The outcome of the trial is of greater importance to the country, as Nigeria leads the world in the number of children contracting HIV.
 
The bionic eye
Also, scientists are working on a robotic replacement for the eyes. They are exploring the use of a retinal implant called bionic eyes in the treatment of Retinitis pigmentosa, a group of inherited eye diseases, that affects more than one million people. The disease often results in blindness by the age of 40.
 
Though the testing has been ongoing for 20 years, the Food and Drugs Administration agency has approved this surgical cure as an optional treatment for the disease.

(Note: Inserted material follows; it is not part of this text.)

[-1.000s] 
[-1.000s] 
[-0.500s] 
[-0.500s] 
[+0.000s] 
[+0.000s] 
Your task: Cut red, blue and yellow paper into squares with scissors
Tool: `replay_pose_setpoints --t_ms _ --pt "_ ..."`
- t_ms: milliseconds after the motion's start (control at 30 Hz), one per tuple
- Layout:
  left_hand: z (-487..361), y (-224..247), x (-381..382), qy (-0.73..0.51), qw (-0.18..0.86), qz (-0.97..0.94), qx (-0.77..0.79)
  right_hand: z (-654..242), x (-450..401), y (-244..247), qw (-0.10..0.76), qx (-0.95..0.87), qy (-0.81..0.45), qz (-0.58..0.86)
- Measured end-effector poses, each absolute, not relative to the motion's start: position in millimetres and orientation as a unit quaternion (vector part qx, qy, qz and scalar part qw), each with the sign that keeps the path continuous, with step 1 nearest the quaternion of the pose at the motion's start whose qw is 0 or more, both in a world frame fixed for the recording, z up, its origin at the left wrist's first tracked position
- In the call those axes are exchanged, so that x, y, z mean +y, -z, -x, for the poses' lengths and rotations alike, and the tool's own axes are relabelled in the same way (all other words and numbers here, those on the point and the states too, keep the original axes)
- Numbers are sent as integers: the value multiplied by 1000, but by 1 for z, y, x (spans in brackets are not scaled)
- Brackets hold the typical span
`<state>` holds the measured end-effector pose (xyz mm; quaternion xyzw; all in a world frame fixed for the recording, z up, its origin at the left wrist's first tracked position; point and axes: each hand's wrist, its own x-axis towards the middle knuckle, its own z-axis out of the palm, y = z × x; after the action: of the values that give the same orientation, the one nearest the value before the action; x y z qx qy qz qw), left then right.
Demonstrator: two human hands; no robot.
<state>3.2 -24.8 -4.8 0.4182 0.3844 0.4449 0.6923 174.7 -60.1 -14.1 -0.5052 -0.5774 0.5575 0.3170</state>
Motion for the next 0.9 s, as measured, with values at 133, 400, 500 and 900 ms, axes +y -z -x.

The treatment will help to restore partial vision to people previously declared blind.
Many clinical trials on drugs and other treatments that can cure or improve the management of diseases, including sickle cell anaemia, diabetes, hypertension, tuberculosis and infertility, which were in the offing last year, are expected to become successes this year.
However, whether some of these breakthroughs will come from Africa or Nigeria is what remains to be seen.